■ **Work required**: "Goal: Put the" appears in one line of the listing below; retype that line and every later line exactly, stopping at the end, and nothing else.

----- Raw data

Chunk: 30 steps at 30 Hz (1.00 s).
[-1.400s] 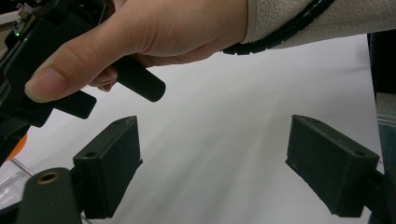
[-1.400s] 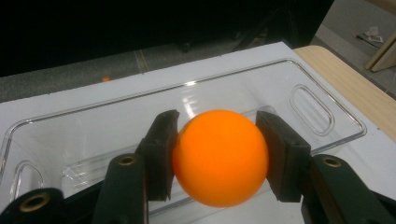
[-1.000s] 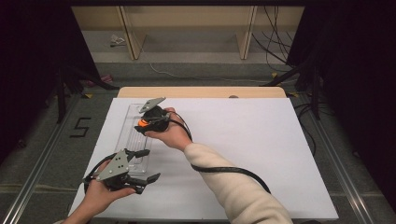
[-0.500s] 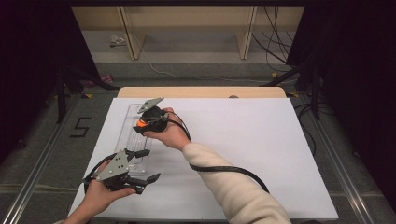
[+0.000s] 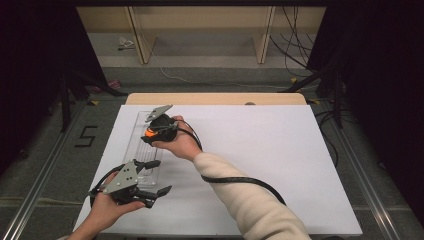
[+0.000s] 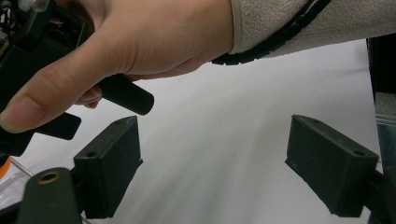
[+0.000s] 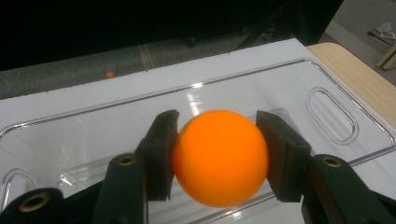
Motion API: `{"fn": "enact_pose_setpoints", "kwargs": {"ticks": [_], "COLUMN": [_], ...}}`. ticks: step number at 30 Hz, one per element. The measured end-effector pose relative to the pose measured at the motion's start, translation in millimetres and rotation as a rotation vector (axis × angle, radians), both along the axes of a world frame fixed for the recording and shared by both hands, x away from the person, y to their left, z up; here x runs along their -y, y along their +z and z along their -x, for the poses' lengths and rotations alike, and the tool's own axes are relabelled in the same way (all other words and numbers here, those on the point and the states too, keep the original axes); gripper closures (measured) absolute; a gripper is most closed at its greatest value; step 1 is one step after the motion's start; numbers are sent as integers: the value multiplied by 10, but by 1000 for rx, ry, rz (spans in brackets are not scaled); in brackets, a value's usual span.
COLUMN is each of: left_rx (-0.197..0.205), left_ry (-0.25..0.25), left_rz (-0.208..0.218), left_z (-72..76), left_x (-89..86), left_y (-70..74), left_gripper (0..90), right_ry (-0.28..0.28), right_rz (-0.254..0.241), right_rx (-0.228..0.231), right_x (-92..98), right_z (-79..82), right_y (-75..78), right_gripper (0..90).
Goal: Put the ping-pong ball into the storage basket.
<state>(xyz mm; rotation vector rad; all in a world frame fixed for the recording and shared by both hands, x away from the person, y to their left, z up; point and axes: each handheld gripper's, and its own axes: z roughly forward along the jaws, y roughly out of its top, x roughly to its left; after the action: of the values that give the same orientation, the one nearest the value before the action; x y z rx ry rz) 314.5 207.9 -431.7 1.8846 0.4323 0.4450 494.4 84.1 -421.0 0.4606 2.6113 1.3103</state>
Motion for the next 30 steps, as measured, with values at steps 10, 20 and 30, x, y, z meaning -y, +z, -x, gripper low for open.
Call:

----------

■ **Exercise solution**:
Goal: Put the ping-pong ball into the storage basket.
<state>(xyz mm; rotation vector rad; all in a world frame fixed for the recording and shared by both hands, x away from the person, y to their left, z up; point and axes: each handheld gripper's, and its own axes: z roughly forward along the jaws, y roughly out of its top, x roughly to its left; after the action: of the values that give the same orientation, the one nearest the value before the action; x y z rx ry rz) 314.5 207.9 -431.7 1.8846 0.4323 0.4450 494.4 84.1 -421.0 0.4606 2.6113 1.3103</state>
Motion for the next 30 steps, as measured, with values at steps 10, 20 and 30, x, y, z meaning -y, +z, -x, gripper low for open.
Call:

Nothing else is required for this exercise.